The Iraqi Army passed its first really big test last week, when around five million Shi’te pilgrims descended on Baghdad to commemorate the death of Imam Moussa Al-Kadhim. In the past years such gatherings have been targeted by Sunni suicide bombers, but this year’s festival passed off peacefully, albeit with massive security measures in place. The next big test for Iraq is the general election in January 2010. Major threats to peace and stability in Iraq remain and there are many unresolved problems, such as the increasingly separatist and assertive Kurdish political parties, the large-scale disillusionment amongst Sunnis and the lingering, and still lethal, insurgent groups. But whatever happens it is clear that Iraqis once stared into the abyss, during the dark days of 2007, and devided to take a collective step back from the precipice.
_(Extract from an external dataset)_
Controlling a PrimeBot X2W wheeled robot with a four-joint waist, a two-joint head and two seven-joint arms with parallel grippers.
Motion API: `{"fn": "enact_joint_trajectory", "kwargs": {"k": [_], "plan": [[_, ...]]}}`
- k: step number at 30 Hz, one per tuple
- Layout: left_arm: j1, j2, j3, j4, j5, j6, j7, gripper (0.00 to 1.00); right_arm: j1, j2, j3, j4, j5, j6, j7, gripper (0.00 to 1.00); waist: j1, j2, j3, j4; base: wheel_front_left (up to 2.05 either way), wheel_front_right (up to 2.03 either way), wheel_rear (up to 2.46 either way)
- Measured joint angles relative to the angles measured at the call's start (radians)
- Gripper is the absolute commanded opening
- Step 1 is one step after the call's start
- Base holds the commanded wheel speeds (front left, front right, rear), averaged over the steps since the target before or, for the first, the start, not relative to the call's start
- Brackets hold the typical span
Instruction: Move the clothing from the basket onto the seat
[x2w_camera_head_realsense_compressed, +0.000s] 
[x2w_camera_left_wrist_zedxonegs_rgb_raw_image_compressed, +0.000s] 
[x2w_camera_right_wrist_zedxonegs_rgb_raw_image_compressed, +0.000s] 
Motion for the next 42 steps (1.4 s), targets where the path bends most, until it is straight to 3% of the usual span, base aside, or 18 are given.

Shia politician Haidar al-Obadi recently told BBC News:
"There is no going back to a dictatorship or a one-party system in the country now . . . people have tasted democracy, they have worked on democracy, it is an operation not only at the centre, but also in other areas, in the governorates and in the regions. Nobody can enforce dictatorship again on this country."
Whether the opportunity for Iraqis to dream about a peaceful future has been worth the price paid by so many over the last six years is not for me to say. Yet, with democratic protestors being brutally repressed in Iran, and the Saudi Government as authoritarian and theocratic as ever, Iraq may yet act as well of stability and democracy in a troubled region.